All of the data is to be copied word for word.
-- -- --
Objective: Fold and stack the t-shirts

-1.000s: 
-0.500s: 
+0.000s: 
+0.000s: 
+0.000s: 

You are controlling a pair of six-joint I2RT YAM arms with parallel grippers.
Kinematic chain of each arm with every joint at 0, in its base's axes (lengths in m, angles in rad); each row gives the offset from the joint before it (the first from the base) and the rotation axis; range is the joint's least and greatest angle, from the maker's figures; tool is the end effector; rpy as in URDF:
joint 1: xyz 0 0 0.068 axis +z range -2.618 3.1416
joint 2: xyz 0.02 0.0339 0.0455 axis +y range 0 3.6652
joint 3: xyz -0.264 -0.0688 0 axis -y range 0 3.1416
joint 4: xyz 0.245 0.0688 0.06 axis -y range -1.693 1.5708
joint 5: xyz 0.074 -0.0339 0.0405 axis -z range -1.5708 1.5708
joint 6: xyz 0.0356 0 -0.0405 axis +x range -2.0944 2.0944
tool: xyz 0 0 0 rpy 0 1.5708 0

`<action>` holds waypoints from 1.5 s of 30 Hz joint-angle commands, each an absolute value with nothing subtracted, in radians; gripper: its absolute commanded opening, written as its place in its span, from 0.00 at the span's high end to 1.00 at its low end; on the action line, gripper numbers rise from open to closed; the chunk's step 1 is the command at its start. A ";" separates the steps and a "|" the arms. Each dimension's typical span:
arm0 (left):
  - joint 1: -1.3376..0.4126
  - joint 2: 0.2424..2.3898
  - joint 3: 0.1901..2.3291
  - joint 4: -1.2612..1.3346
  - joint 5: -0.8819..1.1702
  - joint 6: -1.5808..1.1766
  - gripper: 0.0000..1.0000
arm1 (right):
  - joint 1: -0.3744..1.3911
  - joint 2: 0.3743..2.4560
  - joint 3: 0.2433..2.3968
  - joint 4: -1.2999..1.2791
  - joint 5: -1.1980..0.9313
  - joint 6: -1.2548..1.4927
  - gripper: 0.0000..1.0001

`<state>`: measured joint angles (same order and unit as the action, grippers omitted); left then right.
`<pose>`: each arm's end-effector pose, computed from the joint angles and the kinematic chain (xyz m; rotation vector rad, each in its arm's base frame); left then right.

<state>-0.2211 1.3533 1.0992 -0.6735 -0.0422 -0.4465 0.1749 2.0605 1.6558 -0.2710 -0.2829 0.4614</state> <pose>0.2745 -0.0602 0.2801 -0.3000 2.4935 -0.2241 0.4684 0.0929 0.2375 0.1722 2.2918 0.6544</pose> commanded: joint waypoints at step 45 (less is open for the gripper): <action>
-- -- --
=== TASK RESPONSE ===
Objective: Fold and stack the t-shirts

-1.000s: 
-0.500s: 
+0.000s: 
+0.000s: 
+0.000s: 

You are controlling a pair of six-joint I2RT YAM arms with parallel grippers.
Kinematic chain of each arm with every joint at 0, in its base's axes (lengths in m, angles in rad); each row gives the offset from the joint before it (the first from the base) and the rotation axis; range is the joint's least and greatest angle, from the maker's figures; tool is the end effector; rpy as in URDF:
joint 1: xyz 0 0 0.068 axis +z range -2.618 3.1416
joint 2: xyz 0.02 0.0339 0.0455 axis +y range 0 3.6652
joint 3: xyz -0.264 -0.0688 0 axis -y range 0 3.1416
joint 4: xyz 0.245 0.0688 0.06 axis -y range -1.693 1.5708
joint 5: xyz 0.074 -0.0339 0.0405 axis -z range -1.5708 1.5708
joint 6: xyz 0.0356 0 -0.0405 axis +x range -2.0944 2.0944
tool: xyz 0 0 0 rpy 0 1.5708 0

`<action>` holds waypoints from 1.5 s of 30 Hz joint-angle commands, each an absolute value with nothing subtracted, in radians; gripper: its absolute commanded opening, written as its place in its span, from 0.00 at the span's high end to 1.00 at its low end; on the action line, gripper numbers rise from open to closed; the chunk's step 1 is the command at its start. A ";" separates the steps and a "|" the arms. Each dimension's typical span:
arm0 (left):
  - joint 1: -1.3376..0.4126
  - joint 2: 0.2424..2.3898
  - joint 3: 0.1901..2.3291
  - joint 4: -1.2612..1.3346
  - joint 5: -0.8819..1.1702
  - joint 6: -1.5808..1.1766
  - gripper: 0.0000..1.0000
arm1 (right):
  - joint 1: -0.3744..1.3911
  - joint 2: 0.3743..2.4560
  - joint 3: 0.2433..2.3968
  - joint 4: -1.2999..1.2791
  - joint 5: -1.1980..0.9313
  - joint 6: -1.2548..1.4927
  - gripper: 0.0000..1.0001

`<state>`: measured joint angles (same order and unit as the action, grippers omitted); left then right.
`<pose>`: each arm's end-effector pose, computed from the joint angles and the kinematic chain (xyz m; rotation vector rad, each in its arm's base frame); left then right.

<state>-0.2211 1.3533 1.0992 -0.6735 -0.0422 -0.4465 0.1749 2.0605 1.6558 -0.2710 -0.2829 0.4614</state> <pose>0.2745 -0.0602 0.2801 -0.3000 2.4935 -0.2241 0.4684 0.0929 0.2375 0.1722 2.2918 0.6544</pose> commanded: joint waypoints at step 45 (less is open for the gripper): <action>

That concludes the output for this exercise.